Every cook has a different list of staples and go-to items, and while some of them are fairly obvious, just about every cook has a few surprising inclusions.  While it's pretty clear that I'm not going to run out of hot sauce any time soon, I do have other things that I simply must have on hand.  This list is under development:

  • Chile Paste - I usually have both Chinese style chile oil and sambal oelek - an Indonesian chile paste without other additives (such as garlic) that is useful in many, many dishes to give a little zing.  It's available in Asian markets (even some little corner grocers) and many supermarkets in the Asian or ethnic sections.

  • Cumin - Whole and/or ground.  An essential component of both Indian and Mexican cooking, and a delicious addition to egg dishes, roasted potatoes, and steamed or sautéed cauliflower.

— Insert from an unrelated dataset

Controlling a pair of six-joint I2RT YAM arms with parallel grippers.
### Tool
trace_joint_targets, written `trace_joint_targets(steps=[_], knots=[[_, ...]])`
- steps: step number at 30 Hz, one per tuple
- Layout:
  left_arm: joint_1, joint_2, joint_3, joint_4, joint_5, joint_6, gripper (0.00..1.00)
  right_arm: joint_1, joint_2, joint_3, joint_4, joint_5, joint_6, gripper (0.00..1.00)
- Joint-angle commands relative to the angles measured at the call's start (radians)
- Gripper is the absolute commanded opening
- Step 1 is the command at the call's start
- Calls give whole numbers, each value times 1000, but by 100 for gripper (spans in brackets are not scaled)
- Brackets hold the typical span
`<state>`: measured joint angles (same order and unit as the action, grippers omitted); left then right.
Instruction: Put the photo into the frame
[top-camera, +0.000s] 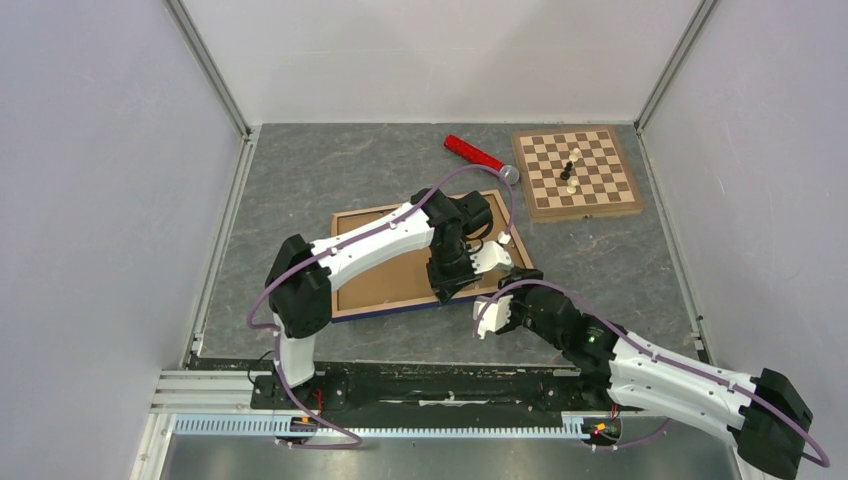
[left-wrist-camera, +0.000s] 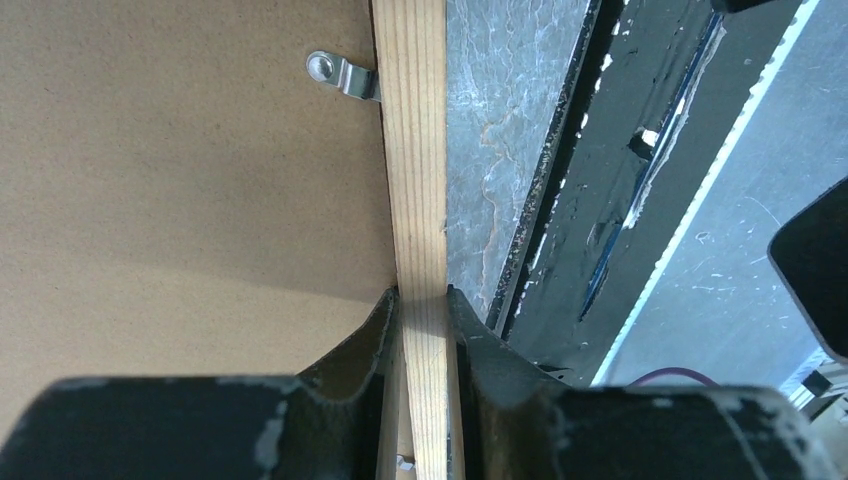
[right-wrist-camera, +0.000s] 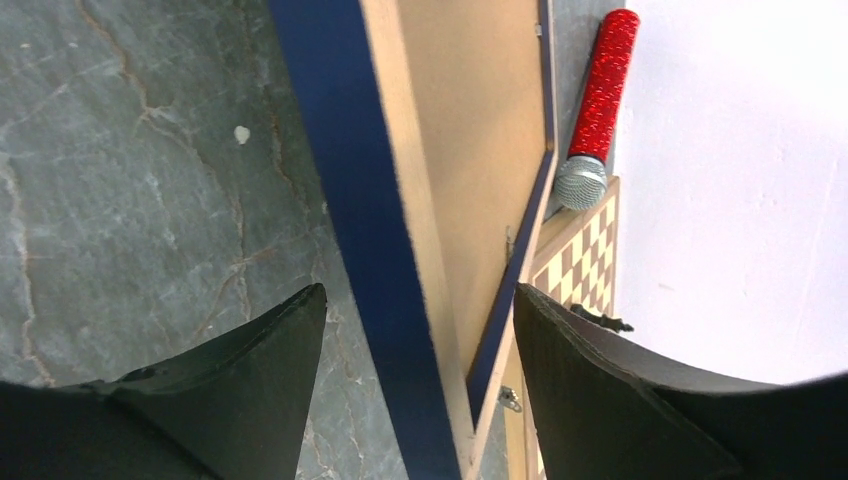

  • Garlic - Fresh garlic!  You can even camp with fresh garlic - it weighs almost nothing and is cheap as heck at less than a quarter per bulb.  You get a lot of bang for your quarter-of-a-buck.

  • Ginger - Fresh gingerroot is very versatile.  You can use it in stir-fries, curries, dipping sauces, salad dressings, marinades, cookies, cakes and tea.  It's cheap enough that I don't mind if an end-bit goes knubbly on me and dries out - I just toss it and get another one.  Dried, powdered ginger has a lot of applications too, and candied ginger is quite settling for the stomach.

  • Limes - Fresh limes!  A little bit of lime juice or zest can be just the thing to pick up a listless soup or curry, it makes great marinades and subtly different vinaigrettes.  Plus, you can make great salsa at a moment's notice if you have fresh limes on hand.  Also handy for cocktails.

  • Mustard - preferably a selection that includes at least a hot mustard, a Dijon and dry ground mustard, but I also stock the classic French's yellow, Tewkesbury (horseradish), honey mustard, and a few fancy-ass flavoured ones as well as whole mustard  seed.  Most sandwiches that I make involve mustard, but so do many of the sauces, soups and stews.  It's more of a multi-tasker than many people realize.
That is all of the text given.